The full listing is to be returned exactly as given, but without pictures.

▬▬▬▬▬▬▬▬▬▬

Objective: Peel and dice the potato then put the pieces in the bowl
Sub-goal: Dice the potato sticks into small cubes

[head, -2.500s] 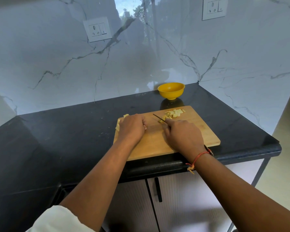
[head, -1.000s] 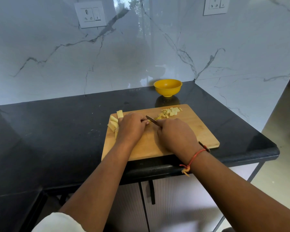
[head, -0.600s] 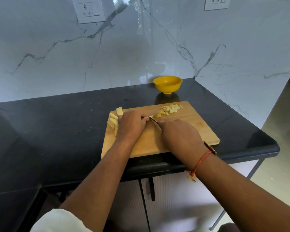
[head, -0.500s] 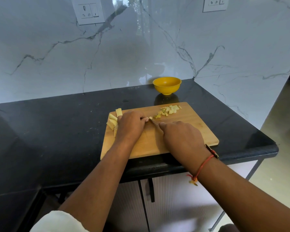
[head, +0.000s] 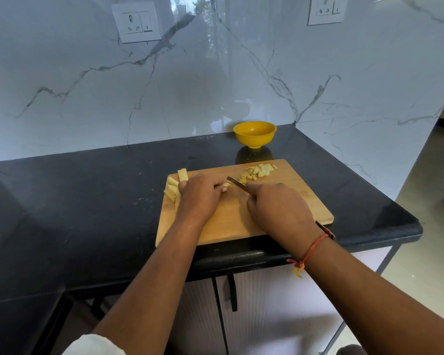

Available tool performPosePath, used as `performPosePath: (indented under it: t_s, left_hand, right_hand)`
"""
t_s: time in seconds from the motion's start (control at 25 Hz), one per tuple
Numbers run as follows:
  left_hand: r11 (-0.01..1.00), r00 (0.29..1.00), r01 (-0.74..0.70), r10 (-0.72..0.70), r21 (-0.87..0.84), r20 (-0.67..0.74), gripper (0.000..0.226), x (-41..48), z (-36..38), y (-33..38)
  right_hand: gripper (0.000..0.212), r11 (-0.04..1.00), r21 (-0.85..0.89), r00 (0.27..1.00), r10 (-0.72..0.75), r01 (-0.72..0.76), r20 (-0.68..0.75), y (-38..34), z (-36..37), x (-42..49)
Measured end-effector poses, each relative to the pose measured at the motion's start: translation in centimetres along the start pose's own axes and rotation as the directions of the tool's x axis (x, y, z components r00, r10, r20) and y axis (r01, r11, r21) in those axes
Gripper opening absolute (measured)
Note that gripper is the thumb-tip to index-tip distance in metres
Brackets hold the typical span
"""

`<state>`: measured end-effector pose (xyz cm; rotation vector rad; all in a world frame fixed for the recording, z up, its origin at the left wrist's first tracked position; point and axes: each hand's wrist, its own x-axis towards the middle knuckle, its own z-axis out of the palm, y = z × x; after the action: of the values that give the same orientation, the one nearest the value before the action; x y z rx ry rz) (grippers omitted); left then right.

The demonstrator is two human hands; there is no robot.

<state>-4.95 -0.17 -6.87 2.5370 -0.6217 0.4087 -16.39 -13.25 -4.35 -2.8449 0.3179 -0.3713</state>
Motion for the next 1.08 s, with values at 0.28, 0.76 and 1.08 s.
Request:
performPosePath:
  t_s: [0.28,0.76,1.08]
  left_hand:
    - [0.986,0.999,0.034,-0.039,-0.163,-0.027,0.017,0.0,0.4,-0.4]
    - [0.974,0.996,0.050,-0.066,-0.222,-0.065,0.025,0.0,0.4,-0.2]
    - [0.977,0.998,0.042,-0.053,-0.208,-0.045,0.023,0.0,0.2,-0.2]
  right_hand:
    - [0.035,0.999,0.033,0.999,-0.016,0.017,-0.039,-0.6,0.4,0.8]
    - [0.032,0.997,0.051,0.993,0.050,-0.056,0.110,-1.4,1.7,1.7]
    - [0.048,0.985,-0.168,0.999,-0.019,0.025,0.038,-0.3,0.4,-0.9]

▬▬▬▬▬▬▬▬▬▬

- _OUTPUT FOR THIS TASK_:
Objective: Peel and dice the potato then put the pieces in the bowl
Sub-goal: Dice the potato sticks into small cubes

[head, -2.500s] 
[head, -1.000s] 
[head, -0.600s] 
[head, -0.500s] 
[head, +0.000s] 

Available tool performPosePath, used as `performPosePath: (indented under it: t_s, left_hand, right_hand)`
"""
t_s: time in seconds from the motion's start (control at 25 Hz), one per tuple
Numbers run as follows:
  left_hand: r11 (-0.01..1.00), r00 (0.29..1.00), r01 (-0.74..0.70), r10 (-0.72..0.70), r21 (-0.87..0.84), r20 (-0.67..0.74), gripper (0.000..0.226), x (-41..48), z (-36..38), y (-33..38)
  right_hand: gripper (0.000..0.212), r11 (-0.04..1.00), r21 (-0.85..0.89), r00 (0.27..1.00), r10 (-0.72..0.75), r01 (-0.72..0.76), r20 (-0.68..0.75), y (-38..34), z (-36..37), x (-42..49)
Measured end-effector poses, each relative to the pose measured at the motion's start: translation in centimetres along the start pose's own axes and rotation as the directions of the tool's x axis (x, y, z components r00, r10, r20) and y axis (r01, r11, r21) in those axes
Gripper opening absolute (measured)
Note that gripper is the thumb-tip to index-tip distance in metres
Brackets hold the typical span
"""

`<state>`: measured end-effector pose (xyz cm; rotation vector rad; all in a world frame fixed for the recording, z up, its origin at the left wrist's first tracked position; point and axes: each hand's wrist, its own x-axis towards the middle knuckle, its own z-axis out of the palm, y = z × x; after the action: of the values that give the same orientation, the one nearest the value before the action; x y z rx ry rz) (grippers omitted); left then right.

The demonstrator is two human hands; there is no robot.

<state>-4.95 -0.17 -6.87 2.5370 -0.6217 0.4087 -16.39 -13.25 -4.35 -2.8449 0.3179 -0.3713</state>
Motion for the next 1.08 s, with values at 0.28, 0.76 and 1.08 s.
Request:
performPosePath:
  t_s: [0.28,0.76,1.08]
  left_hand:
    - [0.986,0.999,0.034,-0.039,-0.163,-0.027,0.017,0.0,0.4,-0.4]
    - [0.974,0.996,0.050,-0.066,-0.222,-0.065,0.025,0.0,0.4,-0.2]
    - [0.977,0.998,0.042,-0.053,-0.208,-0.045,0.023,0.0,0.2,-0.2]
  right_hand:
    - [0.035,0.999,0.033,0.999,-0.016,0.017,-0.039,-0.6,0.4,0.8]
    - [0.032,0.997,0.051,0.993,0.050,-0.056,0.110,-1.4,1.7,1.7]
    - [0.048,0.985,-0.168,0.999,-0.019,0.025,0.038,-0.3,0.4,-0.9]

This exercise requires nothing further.